<a id="toc"></a>
## Table of Contents

[Spark](#spark)

[TransmogrifAI](#automl)


<a id="scala"></a>
## Scala

[Table of Contents](#toc)

In [1]:
scala.util.Properties.versionString

version 2.11.12

<a id="automl"></a>
## Get TransmogrifAI

[Table of Contents](#toc)

In [2]:
%classpath add mvn com.salesforce.transmogrifai transmogrifai-core_2.11 0.5.0

<a id="spark"></a>
## Get Spark 

[Table of Contents](#toc)

In [3]:
%classpath add mvn org.apache.spark spark-mllib_2.11 2.3.0

Grabbing mllib gets spark-core, spark-mllib and spark-sql

## Get Started

In [4]:
import org.apache.spark.SparkConf
import org.apache.spark.sql.SparkSession
import org.apache.spark.SparkContext

import org.apache.spark.SparkConf
import org.apache.spark.sql.SparkSession
import org.apache.spark.SparkContext


In [7]:
import com.salesforce.op._
import com.salesforce.op.features._
import com.salesforce.op.features.types._
import com.salesforce.op.stages.impl.classification._
import com.salesforce.op.evaluators.Evaluators

import com.salesforce.op._
import com.salesforce.op.features._
import com.salesforce.op.features.types._
import com.salesforce.op.stages.impl.classification._
import com.salesforce.op.evaluators.Evaluators


In [8]:
org.apache.log4j.Logger.getRootLogger().setLevel(org.apache.log4j.Level.WARN);

In [9]:
val conf = new SparkConf().setMaster("local[*]").setAppName("automl-app") // Spark configuration
val sc = new SparkContext(conf)  // initialize spark context
val sqlContext = new org.apache.spark.sql.SQLContext(sc)  // initialize sql context
implicit val spark = SparkSession.builder.config(conf).getOrCreate() // start spark session 
import spark.implicits._

org.apache.spark.sql.SparkSession$implicits$@735019e9

## Get Data

Using the SparkSQL Context, we'll read in the titanic dataset.  

In [10]:
val rawData = sqlContext.read.format("csv").option("header", "true").option("inferSchema", "true").load("titanic_with_headers.csv")

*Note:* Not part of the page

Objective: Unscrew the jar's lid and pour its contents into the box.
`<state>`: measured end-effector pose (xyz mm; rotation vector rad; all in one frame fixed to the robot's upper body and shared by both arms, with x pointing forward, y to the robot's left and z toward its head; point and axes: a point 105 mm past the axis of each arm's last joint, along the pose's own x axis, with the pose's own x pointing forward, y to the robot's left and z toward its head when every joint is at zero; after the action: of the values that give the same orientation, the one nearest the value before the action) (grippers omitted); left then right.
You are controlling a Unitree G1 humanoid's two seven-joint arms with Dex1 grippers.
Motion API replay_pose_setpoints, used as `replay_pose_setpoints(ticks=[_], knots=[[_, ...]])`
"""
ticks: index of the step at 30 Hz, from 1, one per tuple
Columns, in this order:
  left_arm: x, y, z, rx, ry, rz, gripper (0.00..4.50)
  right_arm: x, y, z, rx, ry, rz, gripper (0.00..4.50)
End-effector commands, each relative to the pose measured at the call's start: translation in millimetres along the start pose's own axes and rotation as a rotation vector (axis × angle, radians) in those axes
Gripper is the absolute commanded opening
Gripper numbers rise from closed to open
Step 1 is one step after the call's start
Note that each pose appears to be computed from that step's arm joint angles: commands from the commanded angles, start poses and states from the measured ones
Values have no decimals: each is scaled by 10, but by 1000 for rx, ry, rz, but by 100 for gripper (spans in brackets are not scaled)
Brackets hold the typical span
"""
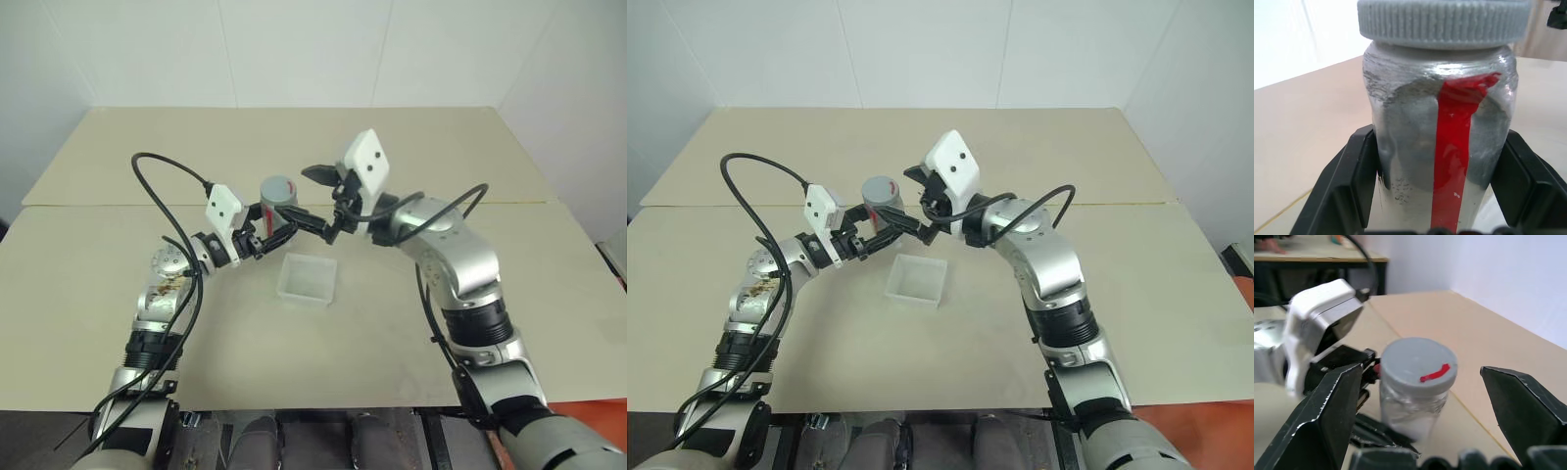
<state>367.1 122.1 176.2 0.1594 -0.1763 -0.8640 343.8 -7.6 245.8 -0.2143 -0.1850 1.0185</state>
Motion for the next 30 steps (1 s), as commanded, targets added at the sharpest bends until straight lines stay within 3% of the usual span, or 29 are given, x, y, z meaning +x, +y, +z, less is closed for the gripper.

[PassengerId: int, Survived: int ... 10 more fields]

In [11]:
rawData.printSchema

root
 |-- PassengerId: integer (nullable = true)
 |-- Survived: integer (nullable = true)
 |-- Pclass: integer (nullable = true)
 |-- Name: string (nullable = true)
 |-- Sex: string (nullable = true)
 |-- Age: double (nullable = true)
 |-- SibSp: integer (nullable = true)
 |-- Parch: integer (nullable = true)
 |-- Ticket: string (nullable = true)
 |-- Fare: double (nullable = true)
 |-- Cabin: string (nullable = true)
 |-- Embarked: string (nullable = true)



In [44]:
println(rawData.columns.mkString(","))
rawData.take(5).foreach(println)

PassengerId,Survived,Pclass,Name,Sex,Age,SibSp,Parch,Ticket,Fare,Cabin,Embarked
[1,0,3,Braund, Mr. Owen Harris,male,22.0,1,0,A/5 21171,7.25,null,S]
[2,1,1,Cumings, Mrs. John Bradley (Florence Briggs Thayer),female,38.0,1,0,PC 17599,71.2833,C85,C]
[3,1,3,Heikkinen, Miss. Laina,female,26.0,0,0,STON/O2. 3101282,7.925,null,S]
[4,1,1,Futrelle, Mrs. Jacques Heath (Lily May Peel),female,35.0,1,0,113803,53.1,C123,S]
[5,0,3,Allen, Mr. William Henry,male,35.0,0,0,373450,8.05,null,S]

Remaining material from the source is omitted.